Let me start this by stating that I'm a big fan of the subject, so it was with much interest that I started reading this book. As you might imagine, this isn't the first book on the subject, but it is the first I've read that concentrates on the aircraft's combat career during this particular period of time. The book provides mostly information on F-4B operations and just finishes up with the initial F-4J deployments.

It covers some of the development of the type along with the operating parameters of the plane's main weapons. Considering that the F-4 relied on missiles, it is a shame that these weapons were not better suited to the task at hand. Of course one has to consider that the F-4 was designed as an interceptor and it was expected to operate against large masses of slow maneuvering Soviet bombers, not highly agile MiG-17s and later fast MiG-21s. As such, the Sparrows and Sidewinders proved to be less than ideal.

Many of the units forming on the F-4 were previously flying the F-8 Crusader, a plane that had a gun and they were fairly successful with the type. New tactics had to be developed by F-4 crews when operating against North Vietnamese MiGs. However, like their USAF counterparts, most of the missions were devoid of air to air combat and the Phantom was used probably more as a fighter bomber than anything else.

The book covers operations from not only Pacific fleet carriers, but also those that came over from the Atlantic fleet. Such was the congestion over North Vietnam, that the Navy and Air Force had to divide the country into sections to ensure that there were no issues of missions overlapping and perhaps causing issues with mid-air collisions. As it was, the most difficult part of any of these missions was from ground fire. Unlike the Air Force's F-105s, the hydraulic lines in the Phantom II could not be fully routed in the upper spine of the plane and not surprisingly, most Phantom losses were due to a loss of hydraulic pressure. This is very much a case of where one bullet could ruin a crew's day.

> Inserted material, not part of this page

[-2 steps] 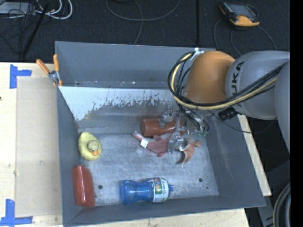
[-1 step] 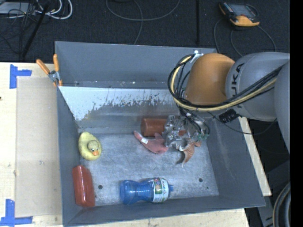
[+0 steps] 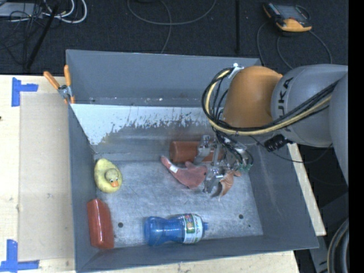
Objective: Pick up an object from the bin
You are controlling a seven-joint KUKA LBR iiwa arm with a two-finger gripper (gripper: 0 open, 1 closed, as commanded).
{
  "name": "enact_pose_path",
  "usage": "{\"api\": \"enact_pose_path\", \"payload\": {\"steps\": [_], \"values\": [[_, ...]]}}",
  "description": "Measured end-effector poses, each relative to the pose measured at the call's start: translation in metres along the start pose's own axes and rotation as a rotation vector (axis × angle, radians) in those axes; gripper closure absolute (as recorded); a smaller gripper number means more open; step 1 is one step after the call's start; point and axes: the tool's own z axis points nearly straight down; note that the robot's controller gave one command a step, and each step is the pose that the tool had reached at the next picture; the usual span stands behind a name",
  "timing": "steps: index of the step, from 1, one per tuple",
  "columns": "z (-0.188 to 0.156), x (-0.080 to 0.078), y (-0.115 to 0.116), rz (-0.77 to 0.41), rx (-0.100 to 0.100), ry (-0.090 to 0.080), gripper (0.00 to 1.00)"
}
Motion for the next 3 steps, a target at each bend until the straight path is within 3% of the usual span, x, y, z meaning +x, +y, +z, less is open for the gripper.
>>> {"api": "enact_pose_path", "payload": {"steps": [1, 2, 3], "values": [[-0.002, -0.005, 0.0, 0.002, 0.0, -0.026, 1.0], [-0.002, -0.005, 0.0, 0.002, 0.0, -0.026, 1.0], [-0.039, 0.003, -0.007, -0.01, -0.001, -0.021, 1.0]]}}
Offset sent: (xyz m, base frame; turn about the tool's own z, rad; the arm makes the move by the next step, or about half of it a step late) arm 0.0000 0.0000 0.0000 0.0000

So tightly packed was the airframe that even adding armor was not possible.

The book is full of great photos of planes and crews. Interestingly, many of the images are of planes that were lost in combat. To go along with the great period color photos are several pages of equally great color profiles of the aircraft involved in the conflict. In addition to combat stories, the various modifications made to the aircraft are included. This includes the original F-4G, a standard F-4B fitted with a data link system (which I believe was Link 11), one which was later fully adopted into the fleet (and by that I mean years later) which allowed the plane to be flown from the ground. Hooking this into the ACLS or automatic carrier landing system, took a lot of the worry out of landing during rough seas. Though most crews were quite wary of the system due to the many bugs, one feature they really liked was the auto-throttle.

Now, let me put in one observation that probably only those who worked on or around the planes (such as your reviewer) would notice and this is not even on the Phantom II. The author continually refers to the EKA-3B jammers of the VAQ squadrons as EA-3Bs. The EA-3Bs were strictly ELINT (Electronic Intelligence) aircraft that had no offensive capabilities at all. These planes were operated by VQ (fleet air reconnaisance) squadrons. The EKA-3Bs had actual bomb bays that could carry a tanker package and huge bomb bay-filling chaff dispensers as well as the the electronic jammers. All EKA-3Bs were converted KA-3Bs and were the planes that lead many of the strike missions in order to jam enemy radars from radar equipped AAA and SAM sites.

Anyway, despite this minor item, the book is very well done and is one that any enthusiast of the type or the period will want on their shelves.